Mr. Wood Announces: A Grand Evening Concert & Second Season of Glasgow Italian Opera, March 1855

On the Monday, the 5th of March 1855, on page one of The Glasgow Herald, Mr. Muir begged to announce that: “in compliance with the numerous requests of his Musical Friends and Supporters for a Series of Concerts, he has arranged with the principal Artistes, the Chorus, and Orchestra, engaged for the Italian Opera, to give One on every WEDNESDAY EVENING during the Month of March.”

 

The advert provides the programme for the first concert, with works by Rossini, Mozart, Cherubini, Meyerbeer, Linley, Mendelssohn, and De Beriot.
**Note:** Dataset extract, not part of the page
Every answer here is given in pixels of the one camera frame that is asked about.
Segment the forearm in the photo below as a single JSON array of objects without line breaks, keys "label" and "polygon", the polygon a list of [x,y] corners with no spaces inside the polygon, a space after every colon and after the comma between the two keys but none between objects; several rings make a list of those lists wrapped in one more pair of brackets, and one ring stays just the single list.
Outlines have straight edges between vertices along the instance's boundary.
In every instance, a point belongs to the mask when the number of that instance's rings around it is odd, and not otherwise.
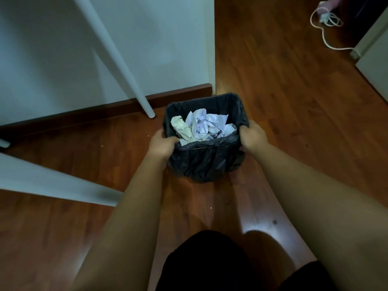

The conductors were Signor Orsini and Herr Anschuetz. The leader was Herr Manns. The performers were: the violinist, Edouard Remenyi; and the singers: Monsieur Zelger; Madame Rudersdorf; Signor Benedetti; Herr Reichardt; Madame Caradori; Herr Formes; and Miss Huddart.

 

Tickets ranged in price from one shilling, to four shillings for reserved, and numbered seats. These were available, along with programmes, from J, Muir Wood & Co.’s, 42 Buchanan Street.

 

Lower down, in the same column in the Herald, Mr. Wood announced the Second Season of the Glasgow Italian Opera would open on that day, at the Theatre Royal, Dunlop Street, for a series of “Sixteen Representations”. The first performance was Donizetti’s Lucrezia Borgia. The advertisement offers advice regarding where carriages must set down and take up. In addition, the public were notified that all occupants of the Stalls and Boxes “must be in Evening Costume, otherwise they cannot be admitted.”

 

On Tuesday, the opera was Bellini’s Norma. Donizetti’s Lucia was on Wednesday, and Beethoven’s Fidelio was performed on Friday. A review of Lucrezia and Norma was published on page five of the Herald on Friday the 9th of March, along with the concert at the City Hall. Madame Rudersdorf was making her debut in Glasgow. The performance by Remenyi, the Hungarian violinist is particularly well reviewed.

 

Books of the operas, with the cast of characters, were available from J. Muir Wood and Co.’s, 42 Buchanan Street.